The full training function is here:

def training( epochs, model, optimizer, criterion, train_iterator, valid_iterator ):

	"""

	USAGE:
		MODEL 		= LSTMClassifier( HIDDEN_SIZE, INPUT_SIZE, VOCAB_SIZE )
		OPTIMIZER 	= optim.Adam(model.parameters(), lr=2e-2)  	# for e.g. of model, see: "class LSTMClassifier", lr is learning_rate
		CRITERION 	= nn.CrossEntropyLoss() 					# loss calculation choice, for strictly binary try CTRL+F: "BCE on page 83 of PyTorch for Deep Learning - O'Reilly"
		train( N_EPOCHS, MODEL, OPTIMIZER, CRITERION, train_iterator, valid_iterator )

	"""

	for epoch in range(1, epochs+1):

		training_loss 	= 0.0 # restart
		valid_loss 		= 0.0 # ^

		#
		# Training set learning
		#
		model.train() 	# recursion? or is this a method within LSTMClassifier

		#pdb.set_trace()

		for batch_idx, batch in enumerate(train_iterator):

			#pdb.set_trace()

			#model.zero_grad() 						# 1. restart [the gradients (?)]

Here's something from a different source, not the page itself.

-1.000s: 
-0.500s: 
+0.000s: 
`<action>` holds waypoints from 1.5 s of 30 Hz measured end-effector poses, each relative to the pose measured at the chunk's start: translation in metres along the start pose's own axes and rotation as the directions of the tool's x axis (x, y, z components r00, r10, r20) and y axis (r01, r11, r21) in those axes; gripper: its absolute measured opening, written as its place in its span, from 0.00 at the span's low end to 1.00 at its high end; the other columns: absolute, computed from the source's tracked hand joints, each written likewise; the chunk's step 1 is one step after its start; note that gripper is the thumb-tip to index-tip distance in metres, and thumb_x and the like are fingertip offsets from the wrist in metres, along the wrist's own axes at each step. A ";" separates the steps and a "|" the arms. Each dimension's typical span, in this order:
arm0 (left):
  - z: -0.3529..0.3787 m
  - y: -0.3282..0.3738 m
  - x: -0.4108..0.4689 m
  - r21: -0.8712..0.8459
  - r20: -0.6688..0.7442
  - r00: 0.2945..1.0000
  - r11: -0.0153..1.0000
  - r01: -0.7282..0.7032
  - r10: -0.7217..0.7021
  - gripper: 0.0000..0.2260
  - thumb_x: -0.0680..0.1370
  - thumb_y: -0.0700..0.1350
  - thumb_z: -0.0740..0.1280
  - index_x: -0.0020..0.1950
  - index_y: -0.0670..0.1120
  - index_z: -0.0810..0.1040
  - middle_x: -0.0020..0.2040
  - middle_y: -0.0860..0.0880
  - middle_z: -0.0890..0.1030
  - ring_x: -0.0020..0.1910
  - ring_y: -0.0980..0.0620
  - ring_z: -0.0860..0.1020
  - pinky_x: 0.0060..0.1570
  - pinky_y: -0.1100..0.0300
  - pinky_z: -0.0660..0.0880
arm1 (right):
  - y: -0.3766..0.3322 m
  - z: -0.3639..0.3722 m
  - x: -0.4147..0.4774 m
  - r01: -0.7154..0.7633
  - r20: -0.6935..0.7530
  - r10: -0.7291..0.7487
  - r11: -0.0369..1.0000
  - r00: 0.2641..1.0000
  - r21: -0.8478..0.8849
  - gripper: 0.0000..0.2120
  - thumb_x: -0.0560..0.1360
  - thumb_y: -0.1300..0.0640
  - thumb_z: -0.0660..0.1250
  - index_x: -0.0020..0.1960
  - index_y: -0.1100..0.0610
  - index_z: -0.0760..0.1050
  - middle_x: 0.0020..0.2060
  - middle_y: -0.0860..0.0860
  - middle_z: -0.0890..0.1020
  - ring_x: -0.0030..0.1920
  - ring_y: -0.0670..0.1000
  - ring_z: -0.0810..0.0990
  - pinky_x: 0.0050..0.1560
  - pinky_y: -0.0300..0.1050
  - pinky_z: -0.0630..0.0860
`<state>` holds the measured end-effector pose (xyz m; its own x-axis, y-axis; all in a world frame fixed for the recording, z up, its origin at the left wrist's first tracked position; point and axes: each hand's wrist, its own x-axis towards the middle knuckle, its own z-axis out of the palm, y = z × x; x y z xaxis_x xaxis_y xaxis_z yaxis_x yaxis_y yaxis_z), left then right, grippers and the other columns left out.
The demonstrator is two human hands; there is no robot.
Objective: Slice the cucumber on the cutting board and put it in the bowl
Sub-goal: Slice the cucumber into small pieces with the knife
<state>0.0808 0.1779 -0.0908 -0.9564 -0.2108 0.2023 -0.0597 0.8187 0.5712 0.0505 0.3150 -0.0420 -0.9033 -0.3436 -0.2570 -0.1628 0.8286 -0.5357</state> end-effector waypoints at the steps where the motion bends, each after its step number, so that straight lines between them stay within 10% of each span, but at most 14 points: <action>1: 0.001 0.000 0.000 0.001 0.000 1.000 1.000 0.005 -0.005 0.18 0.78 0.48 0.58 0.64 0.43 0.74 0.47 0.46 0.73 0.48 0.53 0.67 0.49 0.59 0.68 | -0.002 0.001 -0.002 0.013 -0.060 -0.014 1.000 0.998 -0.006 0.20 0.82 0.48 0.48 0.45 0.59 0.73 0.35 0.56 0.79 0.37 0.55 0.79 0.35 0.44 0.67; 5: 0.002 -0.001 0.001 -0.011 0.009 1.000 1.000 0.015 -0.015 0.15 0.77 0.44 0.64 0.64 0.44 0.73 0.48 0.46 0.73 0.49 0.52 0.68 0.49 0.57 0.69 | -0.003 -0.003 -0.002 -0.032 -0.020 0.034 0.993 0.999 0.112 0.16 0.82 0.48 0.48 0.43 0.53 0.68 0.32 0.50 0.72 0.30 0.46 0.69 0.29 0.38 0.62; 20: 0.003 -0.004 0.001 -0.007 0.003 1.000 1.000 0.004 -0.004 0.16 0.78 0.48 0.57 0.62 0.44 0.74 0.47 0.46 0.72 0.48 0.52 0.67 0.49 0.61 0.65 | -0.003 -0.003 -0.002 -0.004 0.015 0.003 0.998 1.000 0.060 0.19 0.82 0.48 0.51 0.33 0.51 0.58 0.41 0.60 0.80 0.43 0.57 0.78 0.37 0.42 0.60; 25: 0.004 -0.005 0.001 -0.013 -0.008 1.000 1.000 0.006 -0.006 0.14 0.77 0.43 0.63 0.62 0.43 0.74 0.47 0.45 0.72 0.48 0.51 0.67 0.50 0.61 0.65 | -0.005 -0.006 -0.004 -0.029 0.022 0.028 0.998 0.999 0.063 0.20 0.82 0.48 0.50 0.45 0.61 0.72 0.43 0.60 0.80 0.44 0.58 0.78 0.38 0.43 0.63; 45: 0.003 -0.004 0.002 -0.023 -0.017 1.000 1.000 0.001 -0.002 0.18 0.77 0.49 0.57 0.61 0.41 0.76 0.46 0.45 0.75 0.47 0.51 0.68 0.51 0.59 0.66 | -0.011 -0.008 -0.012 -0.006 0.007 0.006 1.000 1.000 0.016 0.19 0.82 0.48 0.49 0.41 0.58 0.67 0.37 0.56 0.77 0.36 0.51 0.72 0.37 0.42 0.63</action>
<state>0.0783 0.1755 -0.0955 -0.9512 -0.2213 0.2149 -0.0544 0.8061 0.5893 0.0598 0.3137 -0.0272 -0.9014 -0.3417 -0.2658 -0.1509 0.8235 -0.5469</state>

			optimizer.zero_grad() 						# 1. restart [the gradients (?)]

			predict = model( batch.sequence )

			# if len(predict.shape)==2: # if num_layers = 1, then we wrap it in a list else, later we get slicing errors
			# 	#print("Layers is 1")
			# 	predict = [model( batch.sequence )] 			# 2. predict [the output labels]
			# 	#pdb.set_trace()
			# else:
			# 	pass
			
			#pdb.set_trace()

			####################

			## machine test layer 0 

			pdb.set_trace() ## @20201120 - debugging - expected input batch+size (2) to match target batch_size (512) @LATEST

			loss = criterion( predict, batch.label )# 3. loss [check mistaken predictions via criterion]

			# }} // {{ 

			# ## machine test layer 1
			# loss = criterion( predict[-1], batch.label )# 3. loss [check mistaken predictions via criterion]

			####################

			loss.backward() 						# 4. backward [backpropagate to learn from mistakes]
			optimizer.step() 						# 5. optimise [the gradient changes to given learning rate]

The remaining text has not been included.